Lords of the Fallen:
- Uses the core loop even if the quality differs by version
- Still built around checkpoint pushes and punishment.
Salt and Sanctuary:
- 2D translation of the loop
- Death cost and reclaim pressure still exist.t
Borderline cases (what they lack)
Hollow Knight:
- Has reclaim and checkpoints
- But mainly a metroidvania (movement gating and exploration style)
Jedi: Fallen Order / Survivor:
- Meditation points feel like bonfires
- Enemies respawn
- Combat has timing and commitment.t
But punishment is softer and structure is cinematic, so many call it souls-lite.
Monster Hunter:
- Hard fights and commitment
- But the core loop is hunts, not checkpoint pushes with reclaim tension.
The Witcher 3 (open world action RPG):
- Action RPG builds and combat
- But the death/checkpoint/reclaim engine is not the center.
Quick final test:
If “I need to reclaim what I dropped” is not a main emotion, it usually isn’t what souls-like games are.
Conclusion
This wraps everything into one simple model. If you’re unsure about a game, return to the checklist from Part 1. That checklist usually settles it fast.
What souls-like games are not “any hard Action RPG”? It’s a specific engine: committed combat, plus bonfire-style checkpoint pushes, plus death cos, plus a reclaim chance that creates tension. Soulsborne games are the main reference set (the original family), while souls-like is the wider genre inspired by that loop. Once you look for combat commitment, death-and-recovery, checkpoint structure, and level design that supports the loop, you can classify games quickly, even in hybrids like 2D souls-likes and open-world action RPG souls-likes.
FAQ
This FAQ clears small doubts people have after reading the definition. It also answers common mislabels quickly.
If you want short answers without extra talk, this is your section.
Are what are souls-like games always open world?
No. Many are linear or mission-based. Elden Ring is a big open-world action RPG example, but Dark Souls 3 and Lies of P are more linear.
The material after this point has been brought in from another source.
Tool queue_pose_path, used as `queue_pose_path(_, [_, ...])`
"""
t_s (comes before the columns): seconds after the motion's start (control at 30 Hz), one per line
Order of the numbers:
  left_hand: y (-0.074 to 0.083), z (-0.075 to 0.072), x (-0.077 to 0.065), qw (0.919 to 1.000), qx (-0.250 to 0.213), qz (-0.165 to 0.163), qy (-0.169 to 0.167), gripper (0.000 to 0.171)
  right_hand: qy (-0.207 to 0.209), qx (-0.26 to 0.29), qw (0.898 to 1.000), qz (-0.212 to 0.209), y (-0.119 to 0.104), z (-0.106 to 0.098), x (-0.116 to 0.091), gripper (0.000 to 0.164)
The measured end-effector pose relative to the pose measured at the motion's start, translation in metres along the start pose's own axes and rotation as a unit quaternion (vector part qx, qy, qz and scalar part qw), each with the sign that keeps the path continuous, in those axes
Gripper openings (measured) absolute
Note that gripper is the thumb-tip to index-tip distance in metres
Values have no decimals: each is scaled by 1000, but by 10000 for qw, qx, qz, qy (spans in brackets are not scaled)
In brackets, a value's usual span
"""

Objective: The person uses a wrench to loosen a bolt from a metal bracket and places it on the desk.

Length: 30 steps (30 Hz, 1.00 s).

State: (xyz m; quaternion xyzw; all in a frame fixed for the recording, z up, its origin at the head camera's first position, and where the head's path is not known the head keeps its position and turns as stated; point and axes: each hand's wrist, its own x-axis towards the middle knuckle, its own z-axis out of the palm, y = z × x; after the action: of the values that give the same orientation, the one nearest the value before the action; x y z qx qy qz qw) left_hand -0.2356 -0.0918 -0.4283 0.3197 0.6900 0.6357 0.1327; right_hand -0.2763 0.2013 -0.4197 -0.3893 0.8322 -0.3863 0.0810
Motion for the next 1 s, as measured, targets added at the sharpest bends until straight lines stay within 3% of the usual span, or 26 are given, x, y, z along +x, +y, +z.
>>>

Are all Soulsborne games what are Souls-like games?
Yes, basically. Soulsborne games are the “source” set. People argue about Sekiro because it shifts RPG elements, but it still shares major pillars of the loop.
What do souls-like games have to use stamina for?
Not strictly. Stamina is common, but some games replace it with posture, cooldowns, or other limits. The key is commitment and resource pressure.
Is difficulty the main thing?
Difficulty is a result, not the definition. What souls-like games are about is the learning loop and the death/checkpoint system. Some souls-likes are easier than others.
Can an action RPG be what souls-like games are?
Yes. Many souls-likes are action RPG games. The difference is the punishment/reclaim loop and checkpoint design. Many action RPG titles don’t use those systems.
What’s the fastest way to tell if a game is souls-like?
Check for:
- bonfire-style checkpoints,
- currency drop on death,
- reclaim run,
- Committed combat.
If it has all four strongly, it probably fits what souls-like games are.